The Office for National Statistics (ONS) highlighted that while transport costs were still inflationary, their impact on the overall headline inflation rate had weakened in recent months. This was the "primary" reason for the fall last month, a period where the price of oil fell 6 per cent.

Compared with May, transport inflation was down. Meanwhile food inflation was lower than expected, given underlying commodity market movements.

The decline could reduce internal pressures at the Bank of England's Monetary Policy Committee (MPC). The last meeting in June showed the committee was split on whether to increase base rates, with the next meeting due on August 3.

Aberdeen Asset Management chief economist Lucy O'Carroll described the numbers as a "real surprise" and suggested  it would "kill" any chances of a rate rise next month.

"We can expect the calls for a rate rise to reduce to a whimper," she said.

"The sharp fall in CPI inflation in June brings it back in line with the MPC’s May Inflation Report forecast and almost certainly eliminates the chance of an interest rate rise at the August meeting," said Samuel Tombs, chief UK economist at Pantheon Macroeconomics.

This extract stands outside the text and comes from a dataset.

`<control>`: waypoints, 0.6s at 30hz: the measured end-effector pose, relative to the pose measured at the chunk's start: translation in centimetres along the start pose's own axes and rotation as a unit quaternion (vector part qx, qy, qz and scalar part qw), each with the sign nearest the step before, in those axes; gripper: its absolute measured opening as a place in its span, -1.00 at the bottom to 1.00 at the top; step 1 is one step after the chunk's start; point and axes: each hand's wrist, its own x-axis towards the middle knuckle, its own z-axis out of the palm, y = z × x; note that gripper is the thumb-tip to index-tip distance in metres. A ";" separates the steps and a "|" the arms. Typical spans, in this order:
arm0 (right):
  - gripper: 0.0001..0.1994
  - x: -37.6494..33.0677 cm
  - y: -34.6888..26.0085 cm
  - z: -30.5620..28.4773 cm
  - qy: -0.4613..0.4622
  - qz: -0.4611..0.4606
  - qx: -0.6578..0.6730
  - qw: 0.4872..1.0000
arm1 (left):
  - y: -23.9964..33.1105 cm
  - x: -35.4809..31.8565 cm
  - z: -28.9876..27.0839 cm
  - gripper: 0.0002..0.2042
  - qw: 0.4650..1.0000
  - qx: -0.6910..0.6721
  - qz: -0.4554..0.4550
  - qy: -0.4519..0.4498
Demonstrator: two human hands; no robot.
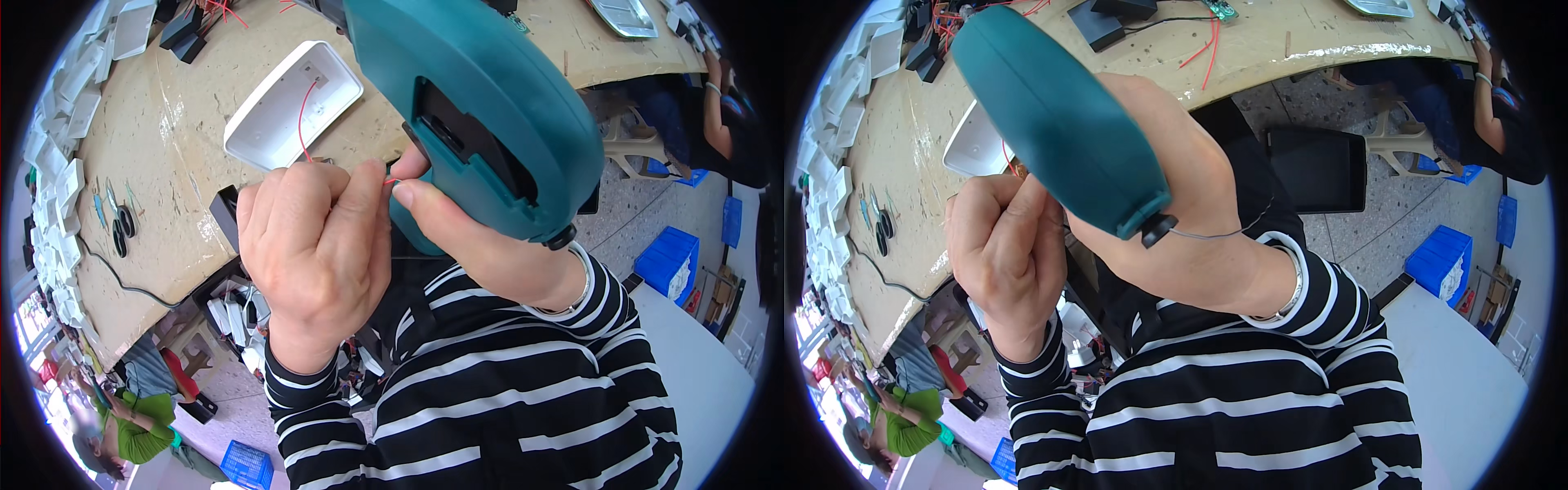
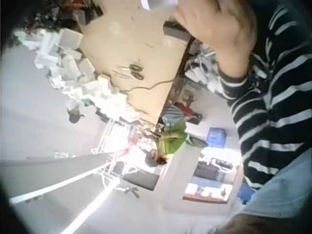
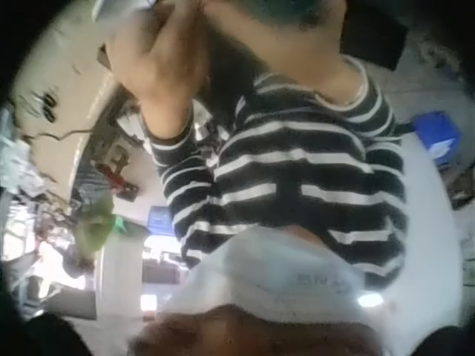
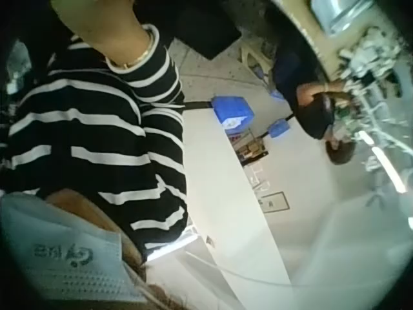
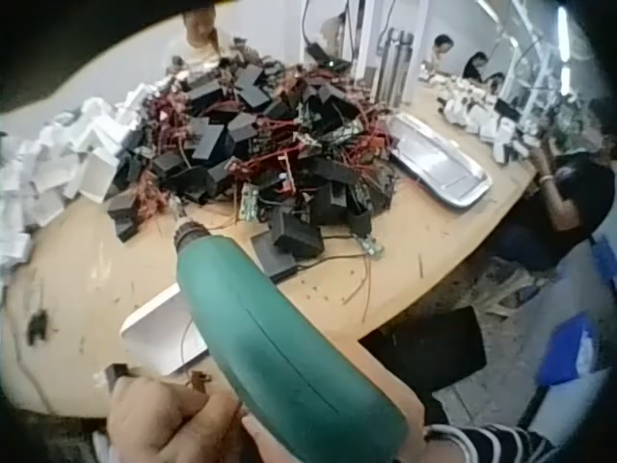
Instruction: Soldering wires and electronic components into plastic housings at a manual workstation.
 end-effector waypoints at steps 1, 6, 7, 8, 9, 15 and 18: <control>-0.82 -0.1 0.1 0.1 0.000 0.000 -0.002 1.000 | 0.0 0.0 0.0 -0.74 1.000 -0.002 0.002 -0.001; -0.80 -0.1 0.6 0.3 0.001 -0.004 -0.009 1.000 | -0.2 -0.1 0.0 -0.74 1.000 -0.018 0.009 -0.007; -0.80 -0.2 0.7 0.3 0.001 -0.004 -0.010 1.000 | -0.2 -0.2 0.0 -0.74 1.000 -0.024 0.008 -0.017; -0.80 -0.1 0.9 0.3 0.002 -0.005 -0.010 1.000 | -0.3 -0.2 -0.1 -0.74 1.000 -0.024 0.008 -0.017; -0.73 0.0 1.1 0.3 0.004 -0.016 -0.012 1.000 | -0.4 -0.3 -0.1 -0.73 0.999 -0.031 0.010 -0.019; -0.58 0.1 0.5 -0.1 -0.011 0.013 0.020 1.000 | -1.1 -1.1 -0.1 -0.70 0.994 -0.109 -0.011 0.007; -0.58 0.2 0.2 -0.7 -0.042 0.032 -0.011 0.999 | -1.2 -1.7 0.0 -0.72 0.988 -0.145 -0.053 0.010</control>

The decline was also due to a 0.2 percentage point fall in core inflation, to 2.4 per cent. The ONS said it expected sterling weakness to have increased prices further, but Mr Tombs warned against assuming the impact of sterling weakness had diminished.

"We had expected the impact of [oil price falls] to be offset by a large rise in food inflation, but it only edged up to 2.3 per cent in June from 2.1 per cent in May.

"Both food and core goods inflation still have further to climb in response to sterling’s depreciation," he added.